CASI STUDIO
Dissuasore semaforico di velocità

Rodengo Saiano (BS) | VIa Europa - Rodengo Saiano (BS) | 2004

L’amministrazione comunale di Rodendo Saiano, nell’ambito di un progetto per la regolamentazione della velocità all’interno del centro abitato ci ha incaricati di studiare un sistema che servisse ad educare gli utenti della strada a mantenere adeguati comportamentiin prossimità di punti particolarmente pericolosi.

Il sistema denominato “dissuasore semaforico intelligente” è costituito da due paline semaforiche, una per ciascuna direzione di marcia. La palina semaforica è costituita da una palo a pastorale installato lateralmente al senso di marcia con una sbraccio variabile a seconda della sezione stradale e fissato a terra mediante plinto di fondazione delle dimensioni di cm. 100x100x90 e composto da 2 gruppi di lanterne semaforiche aventi diametro Ø200 e Ø300 posizionati  sia lateralmente sul piedritto che sullo sbraccio con pannello nero di contrasto delle dimensioni di cm. 70x100.

Quindi per completare il “sistema” occorre posizionare alle estremità dei semafori le 3 spire di rilevazione posizionate rispettivamente due a 120 metri prima per il rilevamento ed una a 1 – 2 metri dopo il semaforo.
Il veicolo che sopraggiunge ad una velocità superiore a quella stabilita, viene rilevato dalle spire posizionate a 120 metri che, essendo tra loro staccate di 1 metro, per la regola spazio / tempo, ne calcoleranno immediatamente la velocità reale trasmettendola alla centralina, che invia il segnale al semaforo al semaforo facendolo diventare automaticamente prima giallo e poi rosso se il veicolo supera il limite di velocità consentito.
Se il veicolo frena e si arresta negli spazi previsti significa che ha rispettato il rosso, altrimenti se continua attraversando la terza spira posizionata “dopo” il semaforo, verrà rilevata l'infrazione facendo scattare la fotografia provatoria.
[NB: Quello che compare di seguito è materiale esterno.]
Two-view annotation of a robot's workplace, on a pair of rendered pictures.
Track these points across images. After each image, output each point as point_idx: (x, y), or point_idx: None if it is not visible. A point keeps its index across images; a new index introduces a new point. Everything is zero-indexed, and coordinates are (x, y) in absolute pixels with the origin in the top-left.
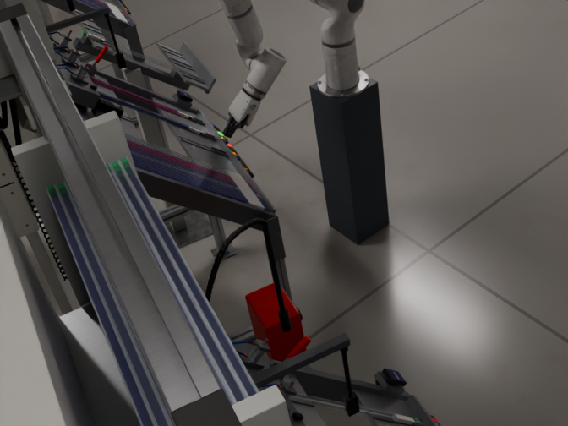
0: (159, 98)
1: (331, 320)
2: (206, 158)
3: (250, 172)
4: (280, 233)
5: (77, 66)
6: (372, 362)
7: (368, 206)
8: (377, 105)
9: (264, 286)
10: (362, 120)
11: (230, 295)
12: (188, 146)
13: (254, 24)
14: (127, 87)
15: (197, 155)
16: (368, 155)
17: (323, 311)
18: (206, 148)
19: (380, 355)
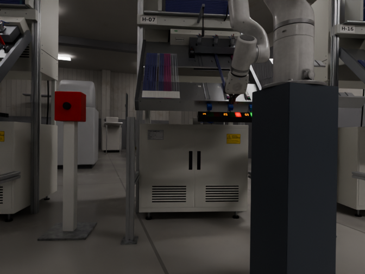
0: (257, 86)
1: (161, 259)
2: (190, 89)
3: (202, 115)
4: (125, 105)
5: (214, 43)
6: (101, 265)
7: (263, 259)
8: (285, 117)
9: (221, 244)
10: (267, 126)
11: (220, 234)
12: (197, 84)
13: (231, 8)
14: (251, 75)
15: (189, 85)
16: (269, 182)
17: (174, 258)
18: (207, 93)
19: (101, 269)
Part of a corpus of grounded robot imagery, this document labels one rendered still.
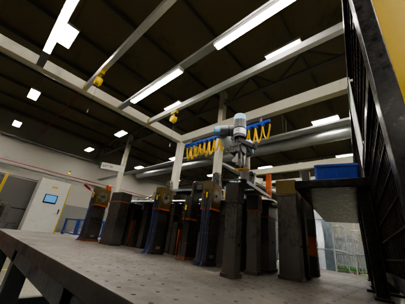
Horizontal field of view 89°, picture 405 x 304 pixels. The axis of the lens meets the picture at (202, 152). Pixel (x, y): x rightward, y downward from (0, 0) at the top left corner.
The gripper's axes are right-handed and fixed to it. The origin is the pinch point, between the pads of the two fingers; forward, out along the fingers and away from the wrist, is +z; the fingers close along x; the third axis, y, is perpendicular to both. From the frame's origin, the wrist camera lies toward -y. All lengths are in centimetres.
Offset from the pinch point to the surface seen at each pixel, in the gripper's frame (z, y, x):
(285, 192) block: 20.3, -26.6, 16.4
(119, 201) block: 22, 78, 20
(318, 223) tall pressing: -47, 41, -651
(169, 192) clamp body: 17.1, 38.3, 16.0
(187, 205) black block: 25.7, 19.9, 20.0
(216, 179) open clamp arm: 12.2, 6.0, 17.3
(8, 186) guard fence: -59, 799, -73
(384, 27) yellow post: -10, -61, 53
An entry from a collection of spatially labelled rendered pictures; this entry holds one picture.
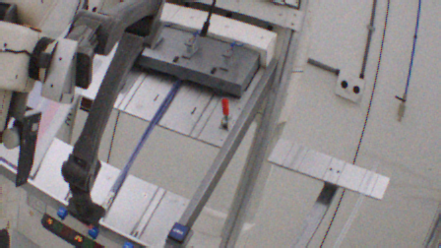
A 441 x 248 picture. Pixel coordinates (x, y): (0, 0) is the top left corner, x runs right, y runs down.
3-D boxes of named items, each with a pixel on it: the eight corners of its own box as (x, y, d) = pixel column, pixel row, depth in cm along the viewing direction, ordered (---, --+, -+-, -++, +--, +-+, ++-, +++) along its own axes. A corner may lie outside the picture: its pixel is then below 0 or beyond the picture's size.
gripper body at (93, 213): (76, 194, 190) (71, 178, 184) (106, 212, 187) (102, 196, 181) (67, 212, 186) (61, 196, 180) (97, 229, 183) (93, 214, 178)
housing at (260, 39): (266, 84, 233) (267, 49, 222) (117, 39, 246) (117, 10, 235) (276, 65, 238) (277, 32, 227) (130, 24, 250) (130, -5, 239)
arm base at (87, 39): (43, 42, 131) (90, 55, 129) (62, 18, 137) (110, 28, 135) (42, 75, 137) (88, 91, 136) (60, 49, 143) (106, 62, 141)
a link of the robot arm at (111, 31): (141, -20, 181) (177, -12, 180) (122, 28, 186) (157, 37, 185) (74, 12, 139) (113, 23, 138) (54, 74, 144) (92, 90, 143)
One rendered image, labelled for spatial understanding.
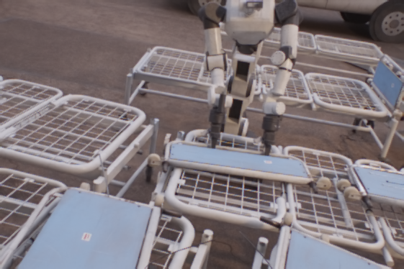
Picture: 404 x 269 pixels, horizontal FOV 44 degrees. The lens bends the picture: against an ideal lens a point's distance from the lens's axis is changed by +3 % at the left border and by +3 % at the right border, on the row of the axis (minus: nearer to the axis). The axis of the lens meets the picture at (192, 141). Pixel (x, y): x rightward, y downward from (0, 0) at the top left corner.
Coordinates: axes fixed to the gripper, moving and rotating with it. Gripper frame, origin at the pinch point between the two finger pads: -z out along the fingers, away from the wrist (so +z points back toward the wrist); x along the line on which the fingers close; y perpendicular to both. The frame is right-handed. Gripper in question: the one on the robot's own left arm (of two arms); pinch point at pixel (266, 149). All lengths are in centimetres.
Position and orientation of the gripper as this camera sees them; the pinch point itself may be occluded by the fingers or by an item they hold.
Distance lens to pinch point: 264.7
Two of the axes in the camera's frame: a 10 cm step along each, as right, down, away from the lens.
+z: 1.4, -9.9, -0.5
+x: -0.4, -0.6, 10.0
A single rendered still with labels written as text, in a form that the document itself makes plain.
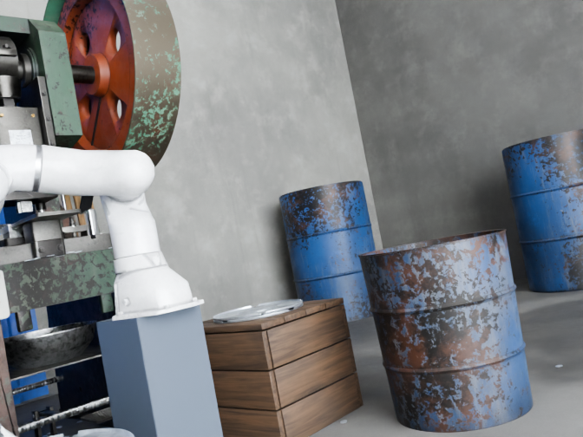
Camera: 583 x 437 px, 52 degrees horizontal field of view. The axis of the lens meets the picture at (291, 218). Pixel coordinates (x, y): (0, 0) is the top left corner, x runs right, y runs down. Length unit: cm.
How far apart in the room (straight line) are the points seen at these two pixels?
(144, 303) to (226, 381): 50
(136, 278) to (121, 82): 108
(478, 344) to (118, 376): 89
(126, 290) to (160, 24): 107
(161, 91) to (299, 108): 272
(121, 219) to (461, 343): 90
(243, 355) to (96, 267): 60
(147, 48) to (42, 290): 85
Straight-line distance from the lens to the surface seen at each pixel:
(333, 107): 506
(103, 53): 245
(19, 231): 216
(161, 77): 213
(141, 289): 140
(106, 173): 142
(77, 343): 210
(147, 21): 217
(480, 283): 159
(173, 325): 143
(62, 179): 144
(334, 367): 187
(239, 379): 176
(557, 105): 436
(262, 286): 418
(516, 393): 170
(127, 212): 149
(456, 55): 473
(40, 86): 223
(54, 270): 198
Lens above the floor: 55
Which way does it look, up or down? 2 degrees up
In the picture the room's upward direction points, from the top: 11 degrees counter-clockwise
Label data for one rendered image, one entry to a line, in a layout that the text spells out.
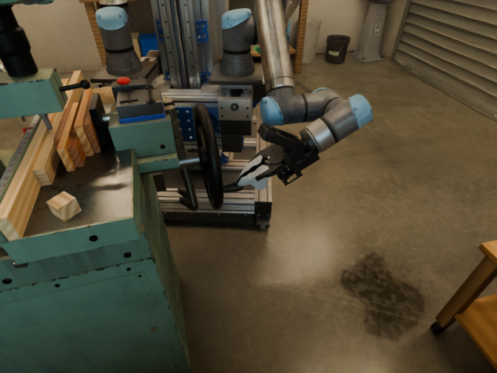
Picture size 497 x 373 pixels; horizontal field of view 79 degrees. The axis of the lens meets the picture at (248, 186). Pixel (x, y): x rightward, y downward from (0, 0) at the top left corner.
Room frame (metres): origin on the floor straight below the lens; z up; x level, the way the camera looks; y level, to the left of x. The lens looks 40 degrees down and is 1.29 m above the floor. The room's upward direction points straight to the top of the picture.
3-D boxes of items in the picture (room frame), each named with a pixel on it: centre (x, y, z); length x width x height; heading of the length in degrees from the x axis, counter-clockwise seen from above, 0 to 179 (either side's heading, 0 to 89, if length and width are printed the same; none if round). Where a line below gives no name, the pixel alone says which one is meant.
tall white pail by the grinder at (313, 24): (4.07, -0.73, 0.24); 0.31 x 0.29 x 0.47; 103
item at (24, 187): (0.61, 0.46, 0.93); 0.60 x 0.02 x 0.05; 16
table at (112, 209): (0.65, 0.34, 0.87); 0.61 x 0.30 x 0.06; 16
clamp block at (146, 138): (0.67, 0.26, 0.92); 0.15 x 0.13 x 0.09; 16
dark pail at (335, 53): (4.04, -1.11, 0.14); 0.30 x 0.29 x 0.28; 13
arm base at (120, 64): (1.35, 0.54, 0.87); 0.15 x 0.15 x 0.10
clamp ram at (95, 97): (0.65, 0.32, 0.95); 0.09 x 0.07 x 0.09; 16
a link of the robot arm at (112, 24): (1.36, 0.54, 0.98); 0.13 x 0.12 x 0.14; 12
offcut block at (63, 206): (0.39, 0.32, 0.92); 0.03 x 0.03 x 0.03; 58
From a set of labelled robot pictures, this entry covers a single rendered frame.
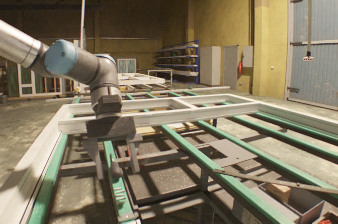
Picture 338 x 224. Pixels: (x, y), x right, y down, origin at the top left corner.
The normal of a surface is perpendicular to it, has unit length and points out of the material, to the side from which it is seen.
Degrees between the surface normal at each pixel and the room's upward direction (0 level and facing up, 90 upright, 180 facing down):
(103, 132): 52
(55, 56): 68
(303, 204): 90
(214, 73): 90
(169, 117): 90
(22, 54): 118
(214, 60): 90
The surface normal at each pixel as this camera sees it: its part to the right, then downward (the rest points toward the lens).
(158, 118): 0.35, 0.16
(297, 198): -0.93, 0.07
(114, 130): 0.33, -0.48
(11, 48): 0.59, 0.58
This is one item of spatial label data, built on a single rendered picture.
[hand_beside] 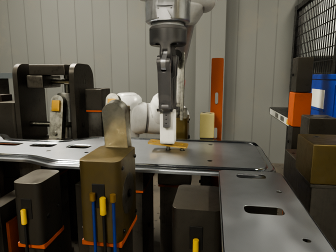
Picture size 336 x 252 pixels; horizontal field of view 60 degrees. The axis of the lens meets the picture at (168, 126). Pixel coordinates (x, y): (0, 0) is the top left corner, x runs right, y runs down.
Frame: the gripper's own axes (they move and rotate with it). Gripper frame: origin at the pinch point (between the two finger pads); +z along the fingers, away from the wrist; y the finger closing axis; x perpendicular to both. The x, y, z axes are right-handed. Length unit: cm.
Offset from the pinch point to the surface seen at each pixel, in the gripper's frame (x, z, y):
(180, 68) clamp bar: 0.9, -12.4, -15.6
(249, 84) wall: 49, -2, -272
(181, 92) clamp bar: 1.4, -6.4, -13.7
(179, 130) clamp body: 0.9, 3.2, -13.0
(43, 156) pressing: -23.3, 5.1, 9.1
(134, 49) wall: -79, -41, -266
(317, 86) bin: 35.5, -7.9, -19.8
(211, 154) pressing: 9.1, 5.1, 2.3
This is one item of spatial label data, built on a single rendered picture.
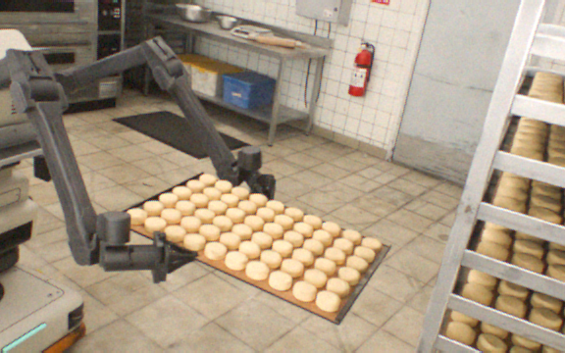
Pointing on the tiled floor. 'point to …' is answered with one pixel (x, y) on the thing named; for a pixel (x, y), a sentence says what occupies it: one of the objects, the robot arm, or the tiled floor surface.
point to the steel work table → (210, 29)
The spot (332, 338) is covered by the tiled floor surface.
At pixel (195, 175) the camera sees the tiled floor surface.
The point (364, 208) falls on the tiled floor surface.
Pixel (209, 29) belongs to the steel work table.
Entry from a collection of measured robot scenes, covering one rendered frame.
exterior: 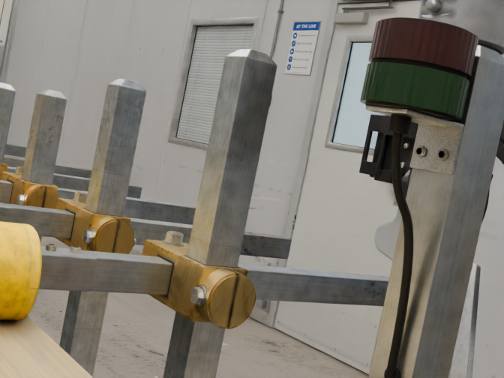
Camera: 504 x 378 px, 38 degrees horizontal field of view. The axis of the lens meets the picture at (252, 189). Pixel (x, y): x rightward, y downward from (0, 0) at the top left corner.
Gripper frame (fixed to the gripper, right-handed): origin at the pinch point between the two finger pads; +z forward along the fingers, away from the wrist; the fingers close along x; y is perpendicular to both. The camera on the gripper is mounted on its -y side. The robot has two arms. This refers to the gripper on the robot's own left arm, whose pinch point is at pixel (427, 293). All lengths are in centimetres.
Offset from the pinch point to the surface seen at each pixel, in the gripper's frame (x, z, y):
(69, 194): 6, 3, 68
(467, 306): 2.7, -0.6, -6.3
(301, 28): -233, -92, 352
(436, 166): 12.6, -10.0, -9.7
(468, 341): 3.4, 1.6, -7.6
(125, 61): -217, -65, 587
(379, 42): 18.2, -16.2, -8.8
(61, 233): 15.4, 5.3, 43.3
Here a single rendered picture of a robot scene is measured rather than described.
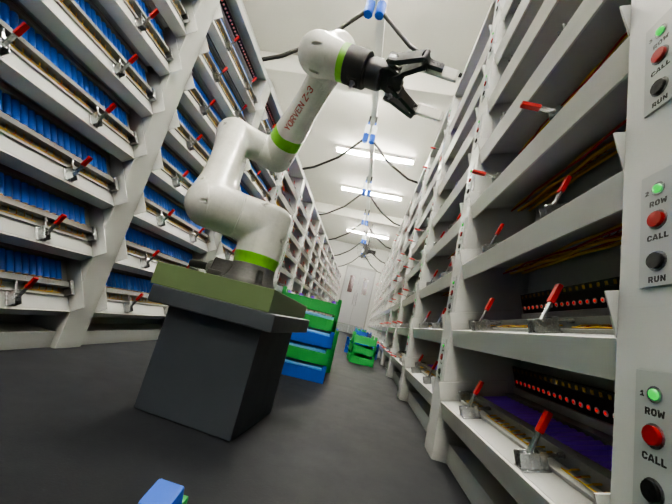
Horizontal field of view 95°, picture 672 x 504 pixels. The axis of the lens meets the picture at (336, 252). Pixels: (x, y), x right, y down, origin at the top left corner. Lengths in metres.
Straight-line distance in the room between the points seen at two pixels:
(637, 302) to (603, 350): 0.07
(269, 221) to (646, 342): 0.75
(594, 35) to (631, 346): 0.65
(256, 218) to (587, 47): 0.83
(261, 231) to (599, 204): 0.70
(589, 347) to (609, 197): 0.19
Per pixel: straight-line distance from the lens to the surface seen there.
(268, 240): 0.86
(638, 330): 0.43
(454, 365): 1.01
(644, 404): 0.42
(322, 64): 0.91
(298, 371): 1.56
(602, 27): 0.90
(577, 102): 0.69
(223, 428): 0.80
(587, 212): 0.56
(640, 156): 0.50
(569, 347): 0.52
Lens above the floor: 0.30
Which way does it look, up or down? 12 degrees up
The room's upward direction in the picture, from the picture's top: 14 degrees clockwise
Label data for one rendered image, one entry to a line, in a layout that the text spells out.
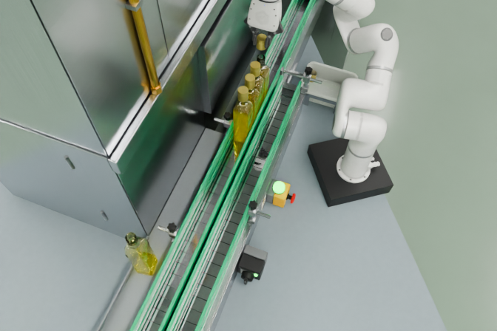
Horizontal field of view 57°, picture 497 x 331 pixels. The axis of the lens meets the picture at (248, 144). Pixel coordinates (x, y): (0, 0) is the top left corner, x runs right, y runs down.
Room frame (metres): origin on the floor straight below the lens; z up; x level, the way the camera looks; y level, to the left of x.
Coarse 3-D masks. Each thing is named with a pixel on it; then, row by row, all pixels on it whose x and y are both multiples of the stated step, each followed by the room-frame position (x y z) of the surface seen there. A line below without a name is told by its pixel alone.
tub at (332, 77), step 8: (312, 64) 1.34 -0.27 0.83; (320, 64) 1.34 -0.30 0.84; (304, 72) 1.29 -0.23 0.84; (320, 72) 1.33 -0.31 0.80; (328, 72) 1.32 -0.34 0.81; (336, 72) 1.31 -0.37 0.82; (344, 72) 1.30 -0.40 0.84; (352, 72) 1.30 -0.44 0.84; (320, 80) 1.31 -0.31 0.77; (328, 80) 1.31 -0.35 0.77; (336, 80) 1.30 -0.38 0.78; (312, 88) 1.27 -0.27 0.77; (320, 88) 1.27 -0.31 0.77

Abbiamo parlato di fotografia e di centralina, due componenti fondamentali del sistema. Infatti è grazie alla prova fotografica ottenuta mediante il sistema certificato ed omologato che si possono fare contravvenzione senza la presenza di un pubblico ufficiale (vigile) ed è in presenza della centralina che gestisce le varie fasi con un sistema integrato nel quale  vengono valutati i comportamenti a norma  del conducente del veicolo. La macchina fotografica invece viene installata 10 metri prima del semaforo e contenuta all’interno di un’idonea cassetta di sicurezza con vetro antisfondamento. Verrà appositamente orientata permettendo una corretta inquadratura di tutta la dinamica fotografata. Naturalmente tra il semaforo e le spire c’è da eseguire uno scavo per far passare sotto terra i tubi corrugati dell’impianto elettrico ed i vari collegamenti all’Enel mediante tubazione rigida con relativi pozzetti di ispezione.


A completamento della parte “tecnologica” si traccia a terra, con la segnaletica orizzontale, la figura 31/a art.99 del regolamento di esecuzione del codice della strada con la distanza “50 m”.

Stesso discorso viene ripetuto con la segnaletica verticale mediante posa del relativo cartello con targa distanza a 50 metri che serviranno da preavviso a coloro che percorrono quel tratto di strada.